Goal of the exercise> Find all lines in the records that include the word "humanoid", and copy them out.

Records to process>

******

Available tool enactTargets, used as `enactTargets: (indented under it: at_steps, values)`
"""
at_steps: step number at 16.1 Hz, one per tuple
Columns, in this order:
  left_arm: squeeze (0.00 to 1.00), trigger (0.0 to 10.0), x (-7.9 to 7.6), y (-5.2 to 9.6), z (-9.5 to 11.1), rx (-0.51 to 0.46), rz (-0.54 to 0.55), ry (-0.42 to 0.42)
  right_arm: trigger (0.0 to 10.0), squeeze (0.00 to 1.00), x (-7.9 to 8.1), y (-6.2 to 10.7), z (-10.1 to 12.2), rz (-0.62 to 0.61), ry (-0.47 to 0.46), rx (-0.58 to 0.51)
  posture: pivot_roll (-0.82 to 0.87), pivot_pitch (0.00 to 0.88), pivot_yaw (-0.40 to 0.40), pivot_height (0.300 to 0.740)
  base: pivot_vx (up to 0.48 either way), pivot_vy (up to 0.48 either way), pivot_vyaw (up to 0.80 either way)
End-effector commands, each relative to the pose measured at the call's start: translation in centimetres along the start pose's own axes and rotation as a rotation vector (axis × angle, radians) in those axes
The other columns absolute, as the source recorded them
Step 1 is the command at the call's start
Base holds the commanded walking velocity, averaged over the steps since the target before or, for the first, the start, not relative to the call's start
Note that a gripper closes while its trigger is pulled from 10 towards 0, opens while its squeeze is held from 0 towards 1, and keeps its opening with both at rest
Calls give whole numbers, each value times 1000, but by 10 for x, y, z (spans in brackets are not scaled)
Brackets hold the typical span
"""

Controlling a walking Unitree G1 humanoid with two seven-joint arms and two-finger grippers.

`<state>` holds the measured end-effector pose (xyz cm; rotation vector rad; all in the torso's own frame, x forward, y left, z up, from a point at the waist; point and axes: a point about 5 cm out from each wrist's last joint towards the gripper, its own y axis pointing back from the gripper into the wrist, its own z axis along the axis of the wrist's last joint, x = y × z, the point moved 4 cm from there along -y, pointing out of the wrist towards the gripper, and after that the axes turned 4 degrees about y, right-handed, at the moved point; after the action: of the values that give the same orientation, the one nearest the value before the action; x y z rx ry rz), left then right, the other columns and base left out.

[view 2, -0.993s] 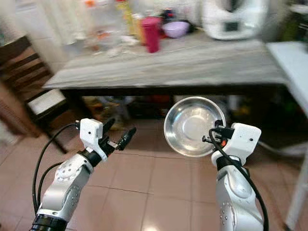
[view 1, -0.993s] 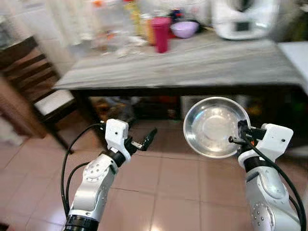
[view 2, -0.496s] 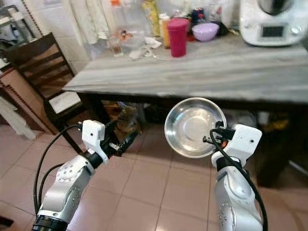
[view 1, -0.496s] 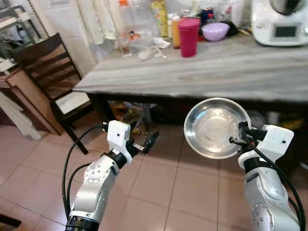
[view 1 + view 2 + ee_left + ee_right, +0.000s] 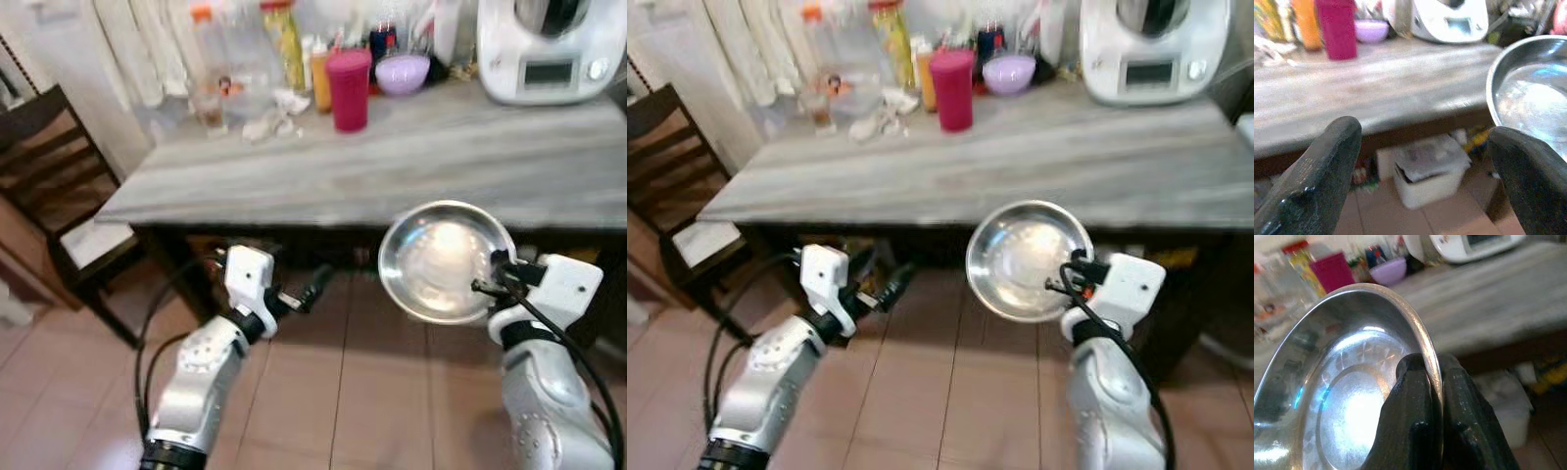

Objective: Setting the table

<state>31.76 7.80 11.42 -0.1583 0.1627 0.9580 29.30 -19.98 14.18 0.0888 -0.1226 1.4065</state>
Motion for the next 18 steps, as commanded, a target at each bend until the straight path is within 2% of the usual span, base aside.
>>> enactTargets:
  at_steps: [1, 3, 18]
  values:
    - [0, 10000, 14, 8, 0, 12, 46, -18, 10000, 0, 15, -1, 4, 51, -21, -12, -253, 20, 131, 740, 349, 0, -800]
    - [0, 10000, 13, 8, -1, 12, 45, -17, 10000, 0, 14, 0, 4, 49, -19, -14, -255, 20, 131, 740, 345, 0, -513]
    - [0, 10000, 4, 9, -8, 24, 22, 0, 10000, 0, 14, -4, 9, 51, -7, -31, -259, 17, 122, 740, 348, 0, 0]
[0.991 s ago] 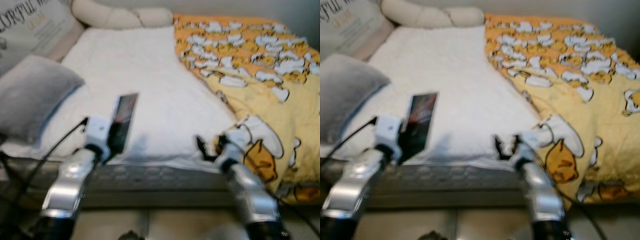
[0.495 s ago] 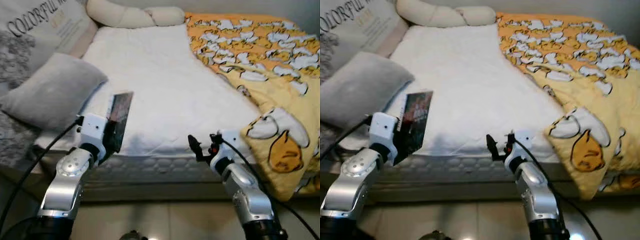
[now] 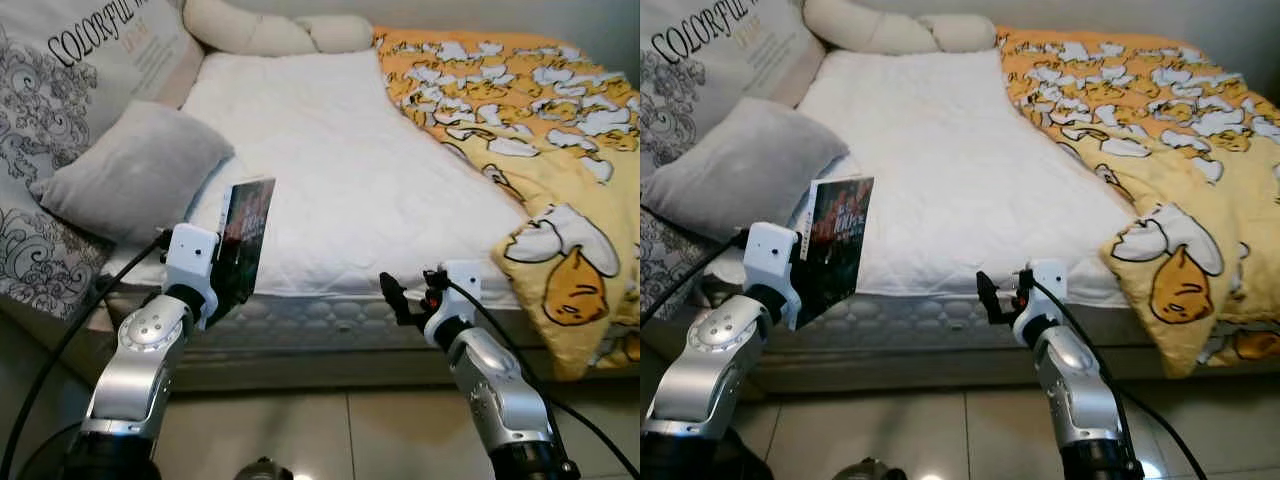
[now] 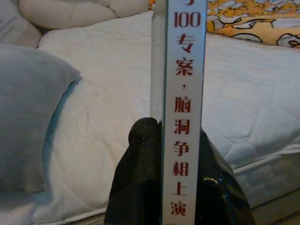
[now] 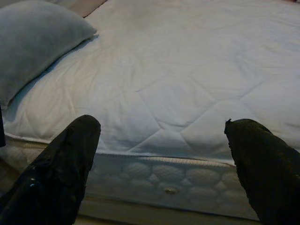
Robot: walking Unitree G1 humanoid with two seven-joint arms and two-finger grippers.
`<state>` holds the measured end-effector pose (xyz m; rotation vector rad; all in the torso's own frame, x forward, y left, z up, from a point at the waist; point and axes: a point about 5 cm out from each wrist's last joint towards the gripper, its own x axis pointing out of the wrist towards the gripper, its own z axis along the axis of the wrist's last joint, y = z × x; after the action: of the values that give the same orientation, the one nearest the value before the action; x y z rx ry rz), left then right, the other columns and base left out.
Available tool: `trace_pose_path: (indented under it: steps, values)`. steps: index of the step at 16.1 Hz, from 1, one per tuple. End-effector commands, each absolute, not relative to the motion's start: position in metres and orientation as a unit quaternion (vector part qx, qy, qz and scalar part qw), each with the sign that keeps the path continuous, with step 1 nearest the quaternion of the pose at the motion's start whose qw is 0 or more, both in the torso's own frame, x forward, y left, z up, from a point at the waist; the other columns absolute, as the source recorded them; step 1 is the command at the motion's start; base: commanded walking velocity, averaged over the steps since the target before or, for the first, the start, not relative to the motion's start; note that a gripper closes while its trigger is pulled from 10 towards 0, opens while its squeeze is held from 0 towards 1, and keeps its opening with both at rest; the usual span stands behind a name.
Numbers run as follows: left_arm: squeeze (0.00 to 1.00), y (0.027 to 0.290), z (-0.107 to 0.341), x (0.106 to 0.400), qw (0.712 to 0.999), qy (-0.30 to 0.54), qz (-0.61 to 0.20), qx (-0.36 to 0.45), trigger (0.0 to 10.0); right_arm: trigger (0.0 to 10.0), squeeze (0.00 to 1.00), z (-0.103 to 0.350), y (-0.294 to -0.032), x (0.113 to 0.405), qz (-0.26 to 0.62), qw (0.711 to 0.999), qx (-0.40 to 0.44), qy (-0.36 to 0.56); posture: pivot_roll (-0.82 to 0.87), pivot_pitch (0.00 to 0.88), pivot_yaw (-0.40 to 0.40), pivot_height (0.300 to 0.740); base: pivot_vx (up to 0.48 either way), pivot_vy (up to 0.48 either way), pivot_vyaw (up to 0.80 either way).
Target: Clean up the room
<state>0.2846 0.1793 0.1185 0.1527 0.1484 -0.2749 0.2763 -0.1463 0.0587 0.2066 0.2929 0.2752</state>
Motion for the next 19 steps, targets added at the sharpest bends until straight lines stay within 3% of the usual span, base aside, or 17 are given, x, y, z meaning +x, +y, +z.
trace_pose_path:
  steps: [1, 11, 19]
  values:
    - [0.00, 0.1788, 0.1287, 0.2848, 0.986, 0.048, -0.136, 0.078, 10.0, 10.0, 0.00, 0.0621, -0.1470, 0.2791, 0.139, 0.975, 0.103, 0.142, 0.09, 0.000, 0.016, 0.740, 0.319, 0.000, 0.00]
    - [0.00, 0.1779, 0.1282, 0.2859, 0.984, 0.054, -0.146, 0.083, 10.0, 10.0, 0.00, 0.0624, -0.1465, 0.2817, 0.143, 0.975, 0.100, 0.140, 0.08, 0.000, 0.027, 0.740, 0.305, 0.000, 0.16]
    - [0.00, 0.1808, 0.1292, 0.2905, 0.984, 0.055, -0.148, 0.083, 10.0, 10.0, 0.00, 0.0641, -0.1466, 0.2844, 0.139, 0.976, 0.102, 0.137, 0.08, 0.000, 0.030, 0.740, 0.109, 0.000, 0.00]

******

The completed task>
Controlling a walking Unitree G1 humanoid with two seven-joint arms and two-finger grippers.
Robot: walking Unitree G1 humanoid with two seven-joint arms and two-finger grippers.

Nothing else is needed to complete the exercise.